Saturday, February 23, 2019

LAT 5:25 (Derek) 


Newsday 20:50 (Derek) 


NYT 3:46 (Amy) 


WSJ untimed (Nate) 


Universal 3:31 (Jim Q) 


Sam Ezersky’s New York Times crossword—Amy’s write-up

NY Times crossword solution, 2 23 19, no 0223

Well! I wasn’t expecting a Wednesday sort of solving time for the Saturday puzzle, but Sam’s fill is right in my wheelhouse. So much zippy stuff! There’s TMZ LIVE (which is largely trash, I think?), a WWII VET, the NISSAN ROGUE (which had a heavy-handed product placement on NBC’s Heroes when it was new—The Cheerleader squeed with delight when her dad gave her a Nissan Rogue, which she exclaimed about by name as if all the teens were begging for … the Nissan Rogue), AARP CARD (not actually [Evidence of eligibility for senior discounts], since a 50-year-old is eligible for very few “senior” discounts), BAY TREES, ORPHAN BLACK (which I still have never watched), a MEERKAT, “MWA HA HA HA,” ZIKA VIRUS, and a baseball RAIN DELAY.

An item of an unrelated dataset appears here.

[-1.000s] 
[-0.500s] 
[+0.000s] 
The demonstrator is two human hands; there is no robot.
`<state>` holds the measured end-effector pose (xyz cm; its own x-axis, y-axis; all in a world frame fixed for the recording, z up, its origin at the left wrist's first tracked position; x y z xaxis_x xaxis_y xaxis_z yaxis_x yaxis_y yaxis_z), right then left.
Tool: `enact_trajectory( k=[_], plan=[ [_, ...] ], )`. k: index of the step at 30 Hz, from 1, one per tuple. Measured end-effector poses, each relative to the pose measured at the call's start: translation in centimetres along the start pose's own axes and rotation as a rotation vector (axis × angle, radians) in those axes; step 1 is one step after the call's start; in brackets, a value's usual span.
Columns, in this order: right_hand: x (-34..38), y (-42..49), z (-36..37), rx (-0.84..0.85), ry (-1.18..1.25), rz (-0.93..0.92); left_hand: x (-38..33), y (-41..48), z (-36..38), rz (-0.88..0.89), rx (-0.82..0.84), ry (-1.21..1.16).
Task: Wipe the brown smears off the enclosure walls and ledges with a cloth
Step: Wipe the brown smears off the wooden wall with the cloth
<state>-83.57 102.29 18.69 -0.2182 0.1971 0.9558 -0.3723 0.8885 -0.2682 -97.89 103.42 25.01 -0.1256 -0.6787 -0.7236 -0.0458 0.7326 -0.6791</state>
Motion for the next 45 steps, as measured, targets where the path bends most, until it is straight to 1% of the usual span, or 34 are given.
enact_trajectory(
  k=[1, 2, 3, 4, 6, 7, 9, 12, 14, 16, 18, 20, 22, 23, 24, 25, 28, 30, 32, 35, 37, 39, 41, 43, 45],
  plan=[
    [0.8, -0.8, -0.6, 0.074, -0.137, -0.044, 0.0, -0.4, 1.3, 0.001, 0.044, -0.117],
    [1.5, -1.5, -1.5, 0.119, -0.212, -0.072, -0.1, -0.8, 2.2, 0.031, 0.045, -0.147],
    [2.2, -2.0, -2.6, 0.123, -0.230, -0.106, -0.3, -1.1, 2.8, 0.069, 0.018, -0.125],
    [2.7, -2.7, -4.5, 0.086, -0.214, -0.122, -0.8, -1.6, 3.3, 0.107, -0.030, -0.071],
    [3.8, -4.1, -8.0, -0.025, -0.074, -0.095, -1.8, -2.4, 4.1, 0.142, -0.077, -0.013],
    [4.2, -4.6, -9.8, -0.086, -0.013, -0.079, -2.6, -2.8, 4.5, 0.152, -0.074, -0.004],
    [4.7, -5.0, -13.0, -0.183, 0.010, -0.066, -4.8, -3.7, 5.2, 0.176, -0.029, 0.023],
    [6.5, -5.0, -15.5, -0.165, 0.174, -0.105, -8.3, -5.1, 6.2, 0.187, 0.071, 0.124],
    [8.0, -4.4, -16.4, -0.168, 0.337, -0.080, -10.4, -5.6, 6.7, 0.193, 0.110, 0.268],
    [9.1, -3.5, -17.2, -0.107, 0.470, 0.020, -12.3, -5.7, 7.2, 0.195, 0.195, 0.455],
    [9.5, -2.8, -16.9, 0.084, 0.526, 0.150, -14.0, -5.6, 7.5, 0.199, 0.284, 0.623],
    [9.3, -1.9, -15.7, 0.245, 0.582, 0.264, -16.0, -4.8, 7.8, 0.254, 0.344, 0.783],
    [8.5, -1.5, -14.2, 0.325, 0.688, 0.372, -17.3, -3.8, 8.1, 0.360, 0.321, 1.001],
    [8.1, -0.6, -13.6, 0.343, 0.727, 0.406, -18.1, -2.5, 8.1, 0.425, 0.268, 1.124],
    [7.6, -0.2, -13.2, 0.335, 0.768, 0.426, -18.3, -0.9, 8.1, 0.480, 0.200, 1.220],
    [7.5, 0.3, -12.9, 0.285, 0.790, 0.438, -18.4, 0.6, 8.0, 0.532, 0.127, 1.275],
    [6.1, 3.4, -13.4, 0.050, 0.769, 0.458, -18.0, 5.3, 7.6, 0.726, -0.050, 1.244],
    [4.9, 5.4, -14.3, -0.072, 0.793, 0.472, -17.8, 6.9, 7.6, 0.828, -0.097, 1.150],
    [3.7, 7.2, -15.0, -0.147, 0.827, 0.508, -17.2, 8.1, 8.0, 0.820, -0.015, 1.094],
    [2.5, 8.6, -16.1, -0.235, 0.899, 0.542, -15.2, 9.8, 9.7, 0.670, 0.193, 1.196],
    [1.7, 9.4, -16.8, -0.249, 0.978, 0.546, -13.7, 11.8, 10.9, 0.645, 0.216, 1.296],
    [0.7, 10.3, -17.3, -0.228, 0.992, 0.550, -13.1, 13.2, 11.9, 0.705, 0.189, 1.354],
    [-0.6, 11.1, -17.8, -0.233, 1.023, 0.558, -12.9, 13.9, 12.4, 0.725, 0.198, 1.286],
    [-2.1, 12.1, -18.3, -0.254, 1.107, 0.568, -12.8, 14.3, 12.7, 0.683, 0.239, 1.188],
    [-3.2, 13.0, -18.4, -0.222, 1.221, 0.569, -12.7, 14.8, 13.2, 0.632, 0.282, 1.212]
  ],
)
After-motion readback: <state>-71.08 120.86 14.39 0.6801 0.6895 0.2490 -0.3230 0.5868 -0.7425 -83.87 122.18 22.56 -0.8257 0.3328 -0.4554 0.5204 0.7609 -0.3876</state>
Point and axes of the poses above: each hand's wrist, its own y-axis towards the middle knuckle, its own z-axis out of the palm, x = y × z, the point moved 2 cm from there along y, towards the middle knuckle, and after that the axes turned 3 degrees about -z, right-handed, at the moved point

Thing that struck the wrong chord, topically: 62a. [Celebrity embarrassment, maybe], SEX TAPE. Saw a story about the R. Kelly indictment that referred to “sex tapes,” but when a grown-ass man is abusing a minor, that’s not a sex tape, it’s more of a rape tape. Which rhymes! Why hasn’t that caught on?

Five more things:

  • 43d. [Parental nickname], MOMMA. As we’ve learned from the Spelling Bee puzzle (for NYT puzzle subscribers), when you have an M and an A, you’re looking for MAMA and MAMMA, possibly also MOMMA, MAMMAL, and MAMMON if you’ve got an O, L, and/or N in the mix. (And the ACIL days, you’ve got your ACAI ACACIA LILAC CALLA botanicals.)
  • Catholic vibe: 8a. [String of churches?], ROSARY / 43a. [Important word in both physics and religion], MASS. Protestant churches don’t have rosaries, do they? And “religion” is an awfully broad category, with Catholics accounting for about 15% of the global total.
  • 28d. [First-time Winter Olympics participant of 2014], MALTA. Did you know the Maltese language is a Semitic language? Somewhat related to Tunisian Arabic, I think. And the Maltese pronunciation of Buttigieg isn’t at all what Indiana mayor and presidential candidate Pete Buttigieg says (“Buddha-judge” is his version).
  • 4d. [Wee wee?], LIL. Anyone else gotta pee now?
  • Make it four things. I NEED A NAP.

4.25 stars from me. Fun puzzle, no acute junk that made me scoff.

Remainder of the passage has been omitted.